Exercise aim
Gather every line below where "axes" appears.

Data shown

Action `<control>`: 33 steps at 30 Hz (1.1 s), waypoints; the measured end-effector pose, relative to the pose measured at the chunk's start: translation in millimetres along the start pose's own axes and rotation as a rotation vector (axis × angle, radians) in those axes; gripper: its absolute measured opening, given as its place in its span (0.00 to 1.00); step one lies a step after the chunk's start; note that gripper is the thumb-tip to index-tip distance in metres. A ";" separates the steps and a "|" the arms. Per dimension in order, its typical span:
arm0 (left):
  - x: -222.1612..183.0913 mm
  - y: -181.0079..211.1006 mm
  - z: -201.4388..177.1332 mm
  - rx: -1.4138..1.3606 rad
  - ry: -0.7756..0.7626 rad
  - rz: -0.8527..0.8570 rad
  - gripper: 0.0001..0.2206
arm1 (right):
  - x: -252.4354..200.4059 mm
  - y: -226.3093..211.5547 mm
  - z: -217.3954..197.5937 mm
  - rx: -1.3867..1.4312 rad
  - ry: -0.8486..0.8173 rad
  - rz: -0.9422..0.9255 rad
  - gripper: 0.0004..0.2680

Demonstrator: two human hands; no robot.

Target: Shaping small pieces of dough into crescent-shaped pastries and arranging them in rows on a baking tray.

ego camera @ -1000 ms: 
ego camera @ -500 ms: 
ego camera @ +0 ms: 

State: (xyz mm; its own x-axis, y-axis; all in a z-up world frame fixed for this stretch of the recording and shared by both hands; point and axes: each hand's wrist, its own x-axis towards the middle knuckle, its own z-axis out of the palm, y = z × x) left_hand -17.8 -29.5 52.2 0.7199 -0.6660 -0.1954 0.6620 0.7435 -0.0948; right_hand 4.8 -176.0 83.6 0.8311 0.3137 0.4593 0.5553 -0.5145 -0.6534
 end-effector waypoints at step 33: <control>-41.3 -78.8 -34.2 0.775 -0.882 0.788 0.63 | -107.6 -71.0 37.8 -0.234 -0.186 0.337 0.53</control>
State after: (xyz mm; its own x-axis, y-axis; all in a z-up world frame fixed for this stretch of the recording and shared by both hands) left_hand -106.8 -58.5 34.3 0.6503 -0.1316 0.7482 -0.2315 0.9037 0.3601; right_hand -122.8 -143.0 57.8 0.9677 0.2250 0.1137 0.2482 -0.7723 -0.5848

Final answer
Action `<control>`: 33 steps at 30 Hz (1.1 s), waypoints; the measured end-effector pose, relative to the pose measured at the chunk's start: translation in millimetres along the start pose's own axes and rotation as a rotation vector (axis × angle, radians) in those axes; gripper: its absolute measured opening, given as its place in its span (0.00 to 1.00); step one lies a step after the chunk's start; note that gripper is the thumb-tip to index-tip distance in metres. A ";" separates the steps and a "|" the arms. Per dimension in order, its typical span:
State: (xyz mm; its own x-axis, y-axis; all in a z-up world frame fixed for this stretch of the recording and shared by both hands; point and axes: each hand's wrist, its own x-axis towards the middle knuckle, its own z-axis out of the palm, y = z × x) left_hand -17.8 -29.5 52.2 0.7199 -0.6660 -0.1954 0.6620 0.7435 -0.0948; right_hand 4.8 -176.0 83.6 0.8311 0.3137 0.4593 0.5553 -0.5145 -0.6534

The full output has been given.